I based my study and revision timetable round doing as many practice MCQs as I possibly could. I borrowed books like QBase and the RCoA Blue Books and I went on websites like onexamination.com and frca.co.uk. In my opinion, some of these resources aren’t as helpful as they claim to be and were a bit of a waste of money. I was particularly disappointed with Onexamination.com in particular as it is out of date, and gives far too much weighting towards the random minutiae rather than the core knowledge that you need to pass.

Pre-exam chatter

I really don’t like chatting to other candidates before exams and before interviews. The conversations you have are utterly pointless and talking to other people only makes me feel worse about my prospects for passing. I arrived as close to the exam start time as I dared to and took myself away from everyone else to sit on the floor in the corner. It’s not that I’m anti-social, it’s just that I think there’s a time and a place for chit-chat and the lobby to the exam hall isn’t it.

The exam itself

I think the exam itself was tough, but then again, I was expecting it to be very tough. What I’d say about it is that I thought the exam was fair. The vast majority of the questions were based around core anaesthetic knowledge and the drugs that you’d reasonably expect an anaesthetist to know about. There was very little in the way of random, irrelevant trivia, so I can’t really complain about the exam questions themselves. As always with these things, there were bits that I knew right of the bat, bits I had no idea about and those annoying questions where you can remember reading the information but just can’t recall the actual answer.
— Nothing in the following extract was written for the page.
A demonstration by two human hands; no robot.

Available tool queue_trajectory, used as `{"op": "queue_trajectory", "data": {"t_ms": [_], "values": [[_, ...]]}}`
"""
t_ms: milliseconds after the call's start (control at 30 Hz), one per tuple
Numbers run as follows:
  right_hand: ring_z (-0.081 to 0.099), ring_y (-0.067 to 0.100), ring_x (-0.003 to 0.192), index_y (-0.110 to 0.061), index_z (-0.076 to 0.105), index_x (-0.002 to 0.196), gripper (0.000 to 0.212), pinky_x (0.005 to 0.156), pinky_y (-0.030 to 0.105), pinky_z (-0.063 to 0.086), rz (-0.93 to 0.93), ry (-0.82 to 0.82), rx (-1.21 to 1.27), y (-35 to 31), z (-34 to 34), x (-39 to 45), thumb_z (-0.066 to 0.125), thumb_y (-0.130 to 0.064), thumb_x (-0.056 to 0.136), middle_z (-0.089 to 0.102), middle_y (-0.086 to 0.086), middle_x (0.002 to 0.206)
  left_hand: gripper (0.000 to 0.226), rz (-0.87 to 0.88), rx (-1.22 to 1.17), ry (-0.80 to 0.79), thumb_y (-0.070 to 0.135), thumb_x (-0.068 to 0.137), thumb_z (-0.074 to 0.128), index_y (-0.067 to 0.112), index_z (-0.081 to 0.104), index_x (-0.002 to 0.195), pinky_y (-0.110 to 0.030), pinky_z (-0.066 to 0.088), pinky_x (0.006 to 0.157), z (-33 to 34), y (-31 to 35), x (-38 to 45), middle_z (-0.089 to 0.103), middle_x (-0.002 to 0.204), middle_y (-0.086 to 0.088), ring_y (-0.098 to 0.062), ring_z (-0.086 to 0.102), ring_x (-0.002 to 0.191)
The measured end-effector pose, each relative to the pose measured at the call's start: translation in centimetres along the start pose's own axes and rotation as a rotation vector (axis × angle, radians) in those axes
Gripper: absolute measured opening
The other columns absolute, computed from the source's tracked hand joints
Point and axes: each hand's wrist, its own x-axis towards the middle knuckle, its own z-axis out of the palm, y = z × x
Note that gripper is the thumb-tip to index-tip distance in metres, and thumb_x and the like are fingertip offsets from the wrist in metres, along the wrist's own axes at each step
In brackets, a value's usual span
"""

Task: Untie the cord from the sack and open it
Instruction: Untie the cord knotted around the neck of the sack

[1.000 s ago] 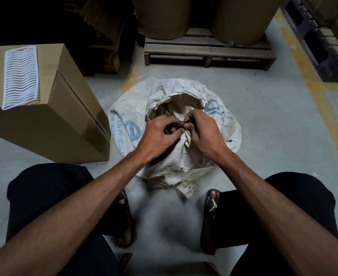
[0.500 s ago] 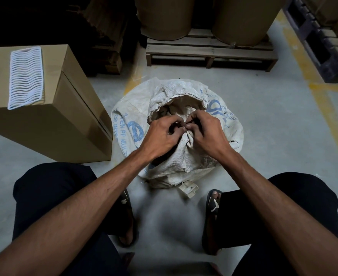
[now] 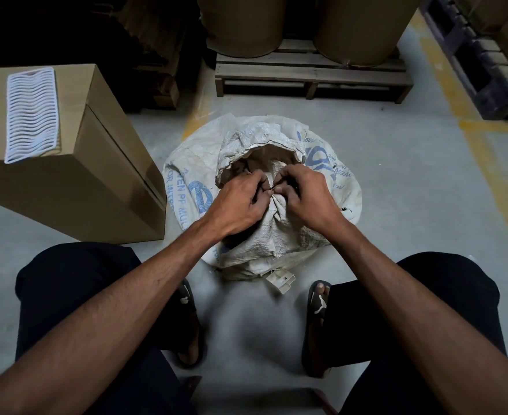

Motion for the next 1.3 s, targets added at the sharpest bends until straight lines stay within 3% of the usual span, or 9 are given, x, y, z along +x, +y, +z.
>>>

I was thanking my lucky stars that I flicked through the section about skeletal muscle in my histology book but was kicking myself that I neglected to learn how ketamine is metabolised.

Post-exam wind down

It feels fantastic to not have to study anymore. I can come home and just do normal things like watch TV, go for a run and cook dinner without the constant incantation of “I should be studying, I should be studying, I should be studying” going round and round my brain.
I honestly have no idea whether I’ve passed or failed, but I really do think that I’ve probably worked as hard as I possibly could have done. Fortunately, the RCoA don’t hang around too long with the marking and I will get my results on Thursday.

In the meantime, my life has quickly reassumed a familiar pattern – and it’s back to work again tomorrow.

3 comments:

Elaine said...

Fingers crossed!

Jo said...

Keeping my fingers very tightly crossed for you :-)

Anonymous said...

Hope the results reflect the amount of work you put in!